Esses exemplos mostram que Berry soube ser o letrista da boa nova do rock, tematizando o novo ritmo com inteligência. Claro que isso não iria passar batido pela geração de jovens músicos britânicos que, depois que a onda americana morreu, em 1959, resolveram helenizar a boa nova de Chuck para o mundo.

Mais: invadiram a América anos depois tocando “Roll Over Beethoven”. Centenas de milhares de garotos ingleses que resolveram montar conjuntos depois de ouvir e ouvir aqueles disquinhos da Chess com clássicos imediatos como “Carol”, “Maybeline”, “Reelin’ And Rockin’”. Chuck podia soar como se suas canções fossem nada menos do que variações sobre o mesmo tema. Porém, eles sabiam que essas músicas eram feitas para eles. Berry falava a linguagem desses garotos, eis a identificação. Irresitível.

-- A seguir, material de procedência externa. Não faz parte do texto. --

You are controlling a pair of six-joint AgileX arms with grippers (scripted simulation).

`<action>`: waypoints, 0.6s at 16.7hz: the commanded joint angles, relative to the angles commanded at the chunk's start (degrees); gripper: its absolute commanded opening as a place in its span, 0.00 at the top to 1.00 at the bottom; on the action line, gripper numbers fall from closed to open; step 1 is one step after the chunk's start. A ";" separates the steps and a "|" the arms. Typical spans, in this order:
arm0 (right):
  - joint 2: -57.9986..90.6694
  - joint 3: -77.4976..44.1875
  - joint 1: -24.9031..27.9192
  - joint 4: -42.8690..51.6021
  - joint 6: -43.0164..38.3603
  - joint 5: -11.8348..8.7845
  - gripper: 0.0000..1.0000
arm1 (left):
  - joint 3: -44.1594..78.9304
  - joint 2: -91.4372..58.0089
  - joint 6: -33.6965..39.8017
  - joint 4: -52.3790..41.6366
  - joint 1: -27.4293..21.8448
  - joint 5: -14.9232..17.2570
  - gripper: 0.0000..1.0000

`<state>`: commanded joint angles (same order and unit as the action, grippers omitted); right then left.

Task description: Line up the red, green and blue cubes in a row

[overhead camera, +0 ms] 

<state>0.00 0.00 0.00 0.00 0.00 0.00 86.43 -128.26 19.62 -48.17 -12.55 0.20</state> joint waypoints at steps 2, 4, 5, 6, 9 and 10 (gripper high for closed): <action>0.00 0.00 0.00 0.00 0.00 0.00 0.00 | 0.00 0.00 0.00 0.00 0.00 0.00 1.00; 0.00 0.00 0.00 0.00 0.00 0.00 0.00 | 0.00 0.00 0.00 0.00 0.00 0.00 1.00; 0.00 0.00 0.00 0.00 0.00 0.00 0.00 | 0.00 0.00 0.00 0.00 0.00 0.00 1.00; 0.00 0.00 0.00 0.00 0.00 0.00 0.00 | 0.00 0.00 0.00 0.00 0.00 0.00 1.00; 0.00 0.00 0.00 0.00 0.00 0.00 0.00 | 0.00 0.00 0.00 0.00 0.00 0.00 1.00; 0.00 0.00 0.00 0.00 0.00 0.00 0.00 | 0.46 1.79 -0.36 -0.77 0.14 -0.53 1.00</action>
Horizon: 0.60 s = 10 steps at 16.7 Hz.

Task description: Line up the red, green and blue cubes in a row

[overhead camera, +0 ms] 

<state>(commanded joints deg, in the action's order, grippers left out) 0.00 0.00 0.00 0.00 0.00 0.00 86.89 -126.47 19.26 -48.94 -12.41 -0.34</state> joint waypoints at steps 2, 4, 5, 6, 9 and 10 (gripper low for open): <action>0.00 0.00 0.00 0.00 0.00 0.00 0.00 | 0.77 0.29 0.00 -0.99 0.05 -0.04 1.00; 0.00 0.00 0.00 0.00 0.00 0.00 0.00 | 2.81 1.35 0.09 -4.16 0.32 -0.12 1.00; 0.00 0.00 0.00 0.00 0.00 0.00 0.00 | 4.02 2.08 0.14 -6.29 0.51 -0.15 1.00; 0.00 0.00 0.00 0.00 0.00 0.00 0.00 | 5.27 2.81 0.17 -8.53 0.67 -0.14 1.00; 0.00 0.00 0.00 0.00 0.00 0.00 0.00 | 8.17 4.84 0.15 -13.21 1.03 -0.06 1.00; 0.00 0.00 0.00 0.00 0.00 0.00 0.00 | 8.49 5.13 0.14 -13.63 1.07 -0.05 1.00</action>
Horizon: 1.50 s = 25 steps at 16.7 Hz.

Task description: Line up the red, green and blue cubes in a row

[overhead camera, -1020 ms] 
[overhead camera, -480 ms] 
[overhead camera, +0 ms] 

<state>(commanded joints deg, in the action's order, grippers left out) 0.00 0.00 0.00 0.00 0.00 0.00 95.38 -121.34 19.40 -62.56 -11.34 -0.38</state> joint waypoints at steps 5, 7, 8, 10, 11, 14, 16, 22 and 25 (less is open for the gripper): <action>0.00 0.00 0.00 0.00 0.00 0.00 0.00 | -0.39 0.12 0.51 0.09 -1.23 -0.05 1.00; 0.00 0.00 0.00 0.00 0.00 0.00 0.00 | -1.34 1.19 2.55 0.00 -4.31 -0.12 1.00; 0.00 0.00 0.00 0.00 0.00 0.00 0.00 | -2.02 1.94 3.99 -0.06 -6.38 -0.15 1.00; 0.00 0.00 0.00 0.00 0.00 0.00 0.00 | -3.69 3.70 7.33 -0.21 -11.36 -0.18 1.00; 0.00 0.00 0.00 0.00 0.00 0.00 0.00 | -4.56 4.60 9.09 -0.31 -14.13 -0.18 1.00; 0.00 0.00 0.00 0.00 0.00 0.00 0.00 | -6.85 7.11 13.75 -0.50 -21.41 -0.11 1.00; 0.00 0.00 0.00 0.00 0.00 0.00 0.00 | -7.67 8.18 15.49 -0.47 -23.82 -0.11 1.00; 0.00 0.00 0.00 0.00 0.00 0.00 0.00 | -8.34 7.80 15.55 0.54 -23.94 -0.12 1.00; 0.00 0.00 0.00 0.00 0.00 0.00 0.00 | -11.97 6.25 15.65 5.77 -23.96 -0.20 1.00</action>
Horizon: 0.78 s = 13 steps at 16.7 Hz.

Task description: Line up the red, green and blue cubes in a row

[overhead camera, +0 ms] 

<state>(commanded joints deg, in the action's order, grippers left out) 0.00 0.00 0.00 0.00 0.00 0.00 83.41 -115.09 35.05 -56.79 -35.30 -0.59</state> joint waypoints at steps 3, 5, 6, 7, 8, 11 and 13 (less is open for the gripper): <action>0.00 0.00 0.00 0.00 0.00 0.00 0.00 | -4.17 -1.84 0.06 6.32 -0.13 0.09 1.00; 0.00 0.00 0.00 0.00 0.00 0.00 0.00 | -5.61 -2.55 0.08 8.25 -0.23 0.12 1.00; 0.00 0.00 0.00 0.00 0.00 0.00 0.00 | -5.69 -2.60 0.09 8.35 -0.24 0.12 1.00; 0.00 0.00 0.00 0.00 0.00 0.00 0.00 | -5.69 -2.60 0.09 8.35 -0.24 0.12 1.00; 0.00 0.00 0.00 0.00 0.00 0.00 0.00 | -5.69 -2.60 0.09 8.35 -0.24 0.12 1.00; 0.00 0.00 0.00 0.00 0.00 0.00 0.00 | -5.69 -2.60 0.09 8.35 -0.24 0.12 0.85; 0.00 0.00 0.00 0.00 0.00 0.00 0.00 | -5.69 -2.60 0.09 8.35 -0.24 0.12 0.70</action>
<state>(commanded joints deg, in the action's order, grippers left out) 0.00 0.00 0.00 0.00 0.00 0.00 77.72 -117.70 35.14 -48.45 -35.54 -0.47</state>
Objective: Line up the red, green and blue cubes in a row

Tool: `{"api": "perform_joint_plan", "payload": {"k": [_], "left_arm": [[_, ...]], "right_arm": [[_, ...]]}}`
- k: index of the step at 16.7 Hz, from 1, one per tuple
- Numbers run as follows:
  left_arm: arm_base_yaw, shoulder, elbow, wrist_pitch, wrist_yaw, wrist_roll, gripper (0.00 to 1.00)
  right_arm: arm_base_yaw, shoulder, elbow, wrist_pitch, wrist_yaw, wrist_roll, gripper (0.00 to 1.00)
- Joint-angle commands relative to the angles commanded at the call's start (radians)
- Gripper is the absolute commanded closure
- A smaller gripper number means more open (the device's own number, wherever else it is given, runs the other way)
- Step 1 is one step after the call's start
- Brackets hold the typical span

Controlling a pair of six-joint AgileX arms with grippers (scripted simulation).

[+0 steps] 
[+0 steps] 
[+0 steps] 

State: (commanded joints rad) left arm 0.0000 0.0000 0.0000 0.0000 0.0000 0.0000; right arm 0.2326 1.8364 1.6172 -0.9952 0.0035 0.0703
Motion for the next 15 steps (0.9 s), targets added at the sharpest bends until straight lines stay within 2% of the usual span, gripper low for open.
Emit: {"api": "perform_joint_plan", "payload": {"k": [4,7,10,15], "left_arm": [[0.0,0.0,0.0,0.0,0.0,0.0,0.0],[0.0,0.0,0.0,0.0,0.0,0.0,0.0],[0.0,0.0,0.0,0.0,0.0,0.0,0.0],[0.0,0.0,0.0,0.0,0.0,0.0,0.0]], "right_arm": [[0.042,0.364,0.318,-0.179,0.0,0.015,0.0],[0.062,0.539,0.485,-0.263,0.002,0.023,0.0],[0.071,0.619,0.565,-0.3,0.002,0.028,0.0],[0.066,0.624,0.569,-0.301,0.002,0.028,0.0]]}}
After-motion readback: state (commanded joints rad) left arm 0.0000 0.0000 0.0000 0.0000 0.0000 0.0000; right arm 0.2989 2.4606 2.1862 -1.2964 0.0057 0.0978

Chuck como letrista ia além daquele esquema “garoto ama garota”. Duas que eu mais aprecio dele vão além do tema. Uma é “Memphis Tenesssee”, onde ele conta as desventuras de um pai em busca da filha, cuja esposa levou-a para longe do desesperado progenitor. Essa era uma das favoritas de John Lennon, que fazia questão de ser o lead vocal nos show dos Beatles — e que a gravou várias vezes, contudo nenhuma realmente para um disco oficial.

Outra é “Promised Land”. Essa ele compôs na cadeia. E imaginou um garoto do leste americano tentando a sorte pegando a estrada para a Califórnia. A música ele criou usando um mapa rodoviário dos Estados Unidos para roteirizar a intrépida viagem do rapaz, até quando ele chega na Terra Prometida e, de brincadeira, liga para os seus, do outro lado do país. Elvis fez uma versão definitiva desse que é um clássico subestimado de Chuck.

Chuck foi o primeiro guitar hero. Pelo menos, se não em virtuososmo, certo que sim em matéria de proeminência. Ele sabia que não precisava ser mais do que ele era, porque ele tinha as qualidades suficientes para um guitar hero: inteligência, talento e, além de tocar, ele interpretava todas as suas canções. Por isso todos os meninos ingleses queriam ser como ele.

Keith Richards disse no livro Life que roubou todos os licks e riffs possíveis do Chuck. Na verdade, isso é apenas uma confissão. Afinal de contas, todo mundo sempre soube disso. Quem não sabe, então conhece os Stones mas nunca ouviu Chuck Berry na vida. Aliás, a primeira gravação dos Stones na Decca foi, justamente, um sucesso então recente de Chuck, “Come On” (de 1962, quando retomava sua carreira). Do primeiro disco, eles gravaram “Carol” e inspiraram-se na versão de Berry para “Route 66” (originalmente um tema de Nat King Cole dos seus tempos de pianista de jazz).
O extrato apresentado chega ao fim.